Cannabis light è legale: la Cassazione si corregge

ROMA  –  La cannabis light, con una percentuale di principio attivo THC dello 0,6%, è lecita e legale, e non va considerata a fini giuridici come una droga. Questo come conseguenza del fatto che la legge permette la coltivazione di canapa con una percentuale di principio attivo THC dello 0,6%. Dopo una pronuncia contraria, dalla Corte di Cassazione ne arriva una possibilista sulla vendita della cosiddetta cannabis light, che si è diffusa dopo la legge 242 del 2016, intervenuta in favore della filiera della canapa.

Annullando un sequestro preventivo a carico di un giovane di 28 anni di Civitanova Marche, la Corte scrive in motivazione che la commercializzazione dei prodotti della canapa è un “corollario logico-giuridico” di quella legge.

La norma scarica dalle responsabilità il coltivatore, parla espressamente di usi alimentari e cosmetici, olio e fibre, ma il fatto che vi si faccia riferimento “non comporta che siano di per sé vietati altri usi non menzionati”. Non solo birre e tisane, ma anche il fumo.

Sulla stessa materia la Corte si era di recente pronunciata nel senso opposto (nell’ambito di un maxisequestro a Forlì), con una sentenza nella quale aveva precisato che la citata legge non ha affatto reso lecita la commercializzazione della marijuana e dell’hashish con basso principio attivo. Ma, scrive invece oggi la stessa Corte, la precisazione della percentuale di THC al di sotto della quale la sostanza non è considerata “come produttiva di effetti stupefacenti giuridicamente rilevanti” rende lecita la sostanza stessa e di conseguenza anche la sua vendita.

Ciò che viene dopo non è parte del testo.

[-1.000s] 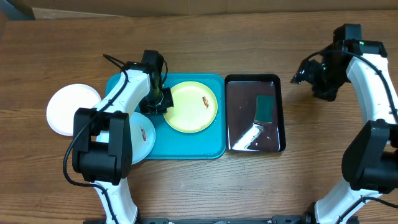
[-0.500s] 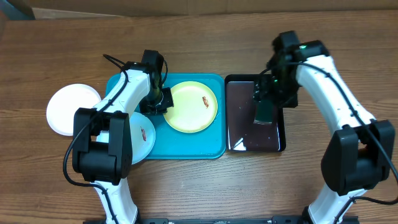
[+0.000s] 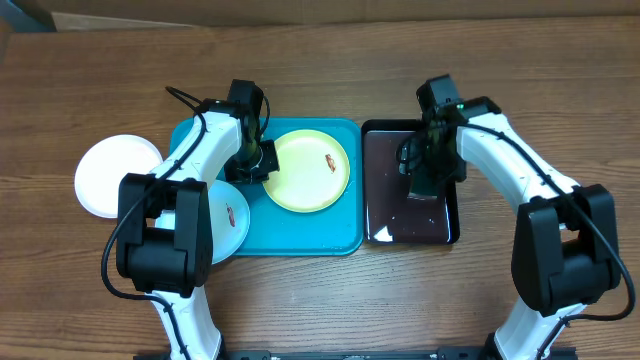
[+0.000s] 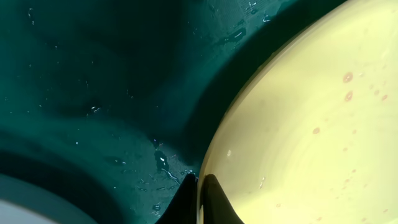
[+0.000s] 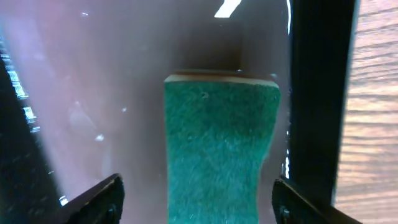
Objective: Clean dirty plates on tray and stack at the side
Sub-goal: 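Lower the right gripper into the black tray and grasp the green sponge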
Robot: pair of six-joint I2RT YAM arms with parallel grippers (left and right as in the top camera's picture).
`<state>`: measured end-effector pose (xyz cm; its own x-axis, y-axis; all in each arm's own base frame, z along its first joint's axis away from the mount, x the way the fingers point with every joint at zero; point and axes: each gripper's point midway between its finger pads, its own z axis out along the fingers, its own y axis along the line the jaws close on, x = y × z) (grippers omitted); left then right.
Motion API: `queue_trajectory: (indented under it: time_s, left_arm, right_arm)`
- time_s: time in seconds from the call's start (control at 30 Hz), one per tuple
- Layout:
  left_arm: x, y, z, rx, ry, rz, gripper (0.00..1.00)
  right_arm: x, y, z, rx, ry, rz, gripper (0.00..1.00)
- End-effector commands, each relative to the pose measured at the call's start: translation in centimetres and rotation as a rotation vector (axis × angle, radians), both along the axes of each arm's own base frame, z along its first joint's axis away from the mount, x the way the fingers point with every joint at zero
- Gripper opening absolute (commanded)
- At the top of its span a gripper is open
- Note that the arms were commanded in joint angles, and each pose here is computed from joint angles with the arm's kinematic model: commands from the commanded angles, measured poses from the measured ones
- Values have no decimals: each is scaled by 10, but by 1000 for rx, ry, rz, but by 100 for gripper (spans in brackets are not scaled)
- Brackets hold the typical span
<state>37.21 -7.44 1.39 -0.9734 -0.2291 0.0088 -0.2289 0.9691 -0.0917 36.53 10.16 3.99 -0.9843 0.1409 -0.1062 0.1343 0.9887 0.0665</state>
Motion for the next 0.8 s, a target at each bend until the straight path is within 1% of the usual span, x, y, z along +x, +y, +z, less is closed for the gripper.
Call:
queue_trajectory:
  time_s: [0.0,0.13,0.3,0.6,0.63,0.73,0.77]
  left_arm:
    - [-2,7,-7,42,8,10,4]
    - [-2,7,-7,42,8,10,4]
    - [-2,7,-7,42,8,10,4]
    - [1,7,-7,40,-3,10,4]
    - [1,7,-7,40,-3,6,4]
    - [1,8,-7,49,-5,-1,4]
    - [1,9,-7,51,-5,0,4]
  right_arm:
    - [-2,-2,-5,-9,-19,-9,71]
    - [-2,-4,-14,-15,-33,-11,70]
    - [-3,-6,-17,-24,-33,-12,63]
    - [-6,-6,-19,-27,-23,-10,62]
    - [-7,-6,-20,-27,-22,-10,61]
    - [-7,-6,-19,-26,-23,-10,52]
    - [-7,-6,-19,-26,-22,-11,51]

Tale limite, scrivono ora i giudici, ha rappresentato per il legislatore “un ragionevole equilibrio tra esigenze precauzionali relative alla tutela della salute e dell’ordine pubblica e le inevitabili conseguenze della commercializzazione dei prodotti delle coltivazioni”. La questione, argomenta la Cassazione, è se la commercializzazione riguardi inflorescenze “per fini connessi all’uso che l’acquirente riterrà di farne”, oltre alla produzione di “infusi, the, birre”, cosmetici, “anche il fumo”.

Ebbene, secondo i giudici, una interpretazione più restrittiva “trascura che è nella natura dell’attività economica che i prodotti della filiera agroindustriale della canapa siano commercializzati” e che, in assenza di indicazioni precise, “non emergono particolari ragioni per assumere che il loro commercio al dettaglio debba incontrare limiti che non risultano posti al commercio all’ingrosso”.